Modern processors that I have studied recently have modes that deny access to the floating state. In such a mode user instructions that attempt such access are cleanly trapped so as to grant access “at the last possible instruction” as it were. A general Keykos inclination to postpone work until absolutely necessary seems to win here.
This user access bit (UAB) may already reside in a privileged register that must be restored for other reasons upon transition to the user mode. This seems not to be true of the x86 but that makes the scheme only a bit slower. In the following I use “image” to refer to the process state kept in RAM while the process is not running. The image is loaded into various registers as the process starts and those parts that may be changed by execution of user mode instructions are preserved upon traps and interrupts of the process. The frequent kernel paths are coded as if there were no floating point hardware and the kernel does not itself use the floating point for its work. In particular the floating state is neither saved nor restored with the rest of the process image upon entry and exit from the kernel. When a domain is prepared its UAB image is set to deny access regardless of the existence of floating values in the domain’s image. (The image is that data that is loaded from RAM to privileged registers by the kernel in preparing to begin obeying the user mode instructions of the domain—typically a register with a name such as “process state”.) Some domains (depending on the particular hardware architecture) may lack storage space for floating point image. If a user instruction attempts to access floating state the kernel is entered and the domain is examined to see if it is equipped with a floating point image. The domain gets a fault code if it lacks such floating values. If it has a FP image then the floating state is prepared (to use a Keykos kernel term) by allocating real storage to hold the image in a form which is quick for saving and restoring the real floating point registers where the state lives during execution of the program. Of course the floating image may already be prepared. As with the domain’s DIB this image can always be immediately reclaimed as it merely reflects those floating values otherwise held in the swapped domain annex, just as a cache reflects RAM contents. After the floating image is prepared it remains to verify that the real hardware floating state for the processor is not already occupied by the only copy of some other domain’s state.
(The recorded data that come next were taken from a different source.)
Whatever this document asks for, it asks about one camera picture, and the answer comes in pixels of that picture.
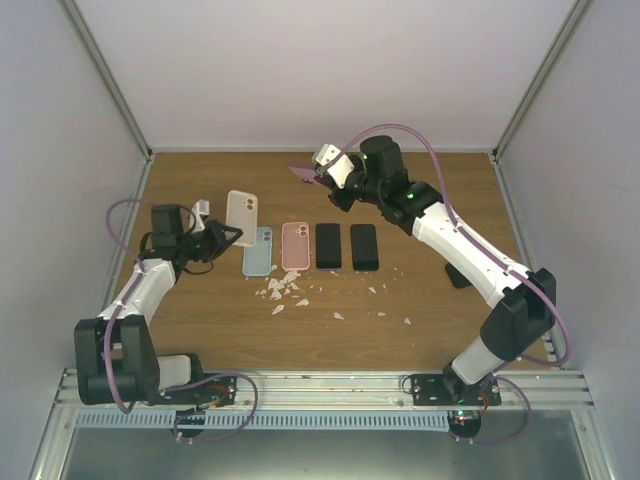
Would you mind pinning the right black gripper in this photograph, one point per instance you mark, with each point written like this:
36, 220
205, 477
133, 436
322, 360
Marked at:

For each real processor with floating hardware, there is a real storage location LF that locates the storage area allocated to hold the image that is now in the real hardware floating point registers. In design X that area will belong to some particular domain that has most recently obeyed floating point commands on this processor. In design Y that area will be shared by (a club of) domains which share floating state. It will be null just in case the real hardware state is already duplicated in RAM. Such state is left in the real hardware registers to optimize the case where only one domain (or club) is frequently accessing such state. In such cases floating state need not be saved or restored upon context switches. If LF indicates that the real registers are occupied, then LF says where that state must first be saved.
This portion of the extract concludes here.